_Problem description_
Each line of the material below that holds the word "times" needs to be copied.

★ ★ ★ ★ ★

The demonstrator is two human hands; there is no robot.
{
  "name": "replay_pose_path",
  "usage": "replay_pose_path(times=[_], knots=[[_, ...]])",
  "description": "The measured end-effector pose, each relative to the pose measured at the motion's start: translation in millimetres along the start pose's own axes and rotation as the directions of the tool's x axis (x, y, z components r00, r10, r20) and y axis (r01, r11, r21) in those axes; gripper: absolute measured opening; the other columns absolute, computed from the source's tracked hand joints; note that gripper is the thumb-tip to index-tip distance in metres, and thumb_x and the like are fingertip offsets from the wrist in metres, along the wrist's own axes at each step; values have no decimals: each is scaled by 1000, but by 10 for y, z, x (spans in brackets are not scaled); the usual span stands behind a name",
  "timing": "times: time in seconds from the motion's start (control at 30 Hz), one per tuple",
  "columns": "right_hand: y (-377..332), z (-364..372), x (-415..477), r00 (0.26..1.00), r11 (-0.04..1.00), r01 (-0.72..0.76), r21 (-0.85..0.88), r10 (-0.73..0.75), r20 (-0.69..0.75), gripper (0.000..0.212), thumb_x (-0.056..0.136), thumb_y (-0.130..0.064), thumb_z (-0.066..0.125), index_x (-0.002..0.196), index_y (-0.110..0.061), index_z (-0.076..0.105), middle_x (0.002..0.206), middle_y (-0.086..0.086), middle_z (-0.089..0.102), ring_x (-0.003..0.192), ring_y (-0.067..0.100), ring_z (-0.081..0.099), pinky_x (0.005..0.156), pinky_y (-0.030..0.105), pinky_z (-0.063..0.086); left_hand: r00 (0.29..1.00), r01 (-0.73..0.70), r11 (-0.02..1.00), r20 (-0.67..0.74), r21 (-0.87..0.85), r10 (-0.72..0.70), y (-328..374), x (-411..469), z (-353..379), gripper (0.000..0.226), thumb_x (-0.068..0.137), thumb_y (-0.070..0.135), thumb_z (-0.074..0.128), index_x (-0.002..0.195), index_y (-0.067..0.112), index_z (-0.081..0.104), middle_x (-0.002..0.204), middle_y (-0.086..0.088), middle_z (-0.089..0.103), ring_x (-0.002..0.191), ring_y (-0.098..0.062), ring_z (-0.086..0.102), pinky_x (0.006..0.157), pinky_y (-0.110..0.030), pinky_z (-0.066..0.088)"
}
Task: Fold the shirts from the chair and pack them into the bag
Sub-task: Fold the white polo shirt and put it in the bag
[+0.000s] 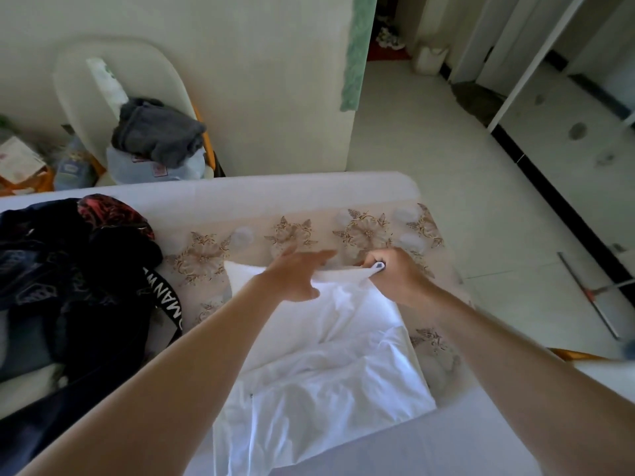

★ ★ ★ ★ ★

_Output of the exercise_
  "usage": "replay_pose_path(times=[_], knots=[[_, ...]])",
  "timing": "times: time in seconds from the motion's start (control at 30 Hz), one per tuple",

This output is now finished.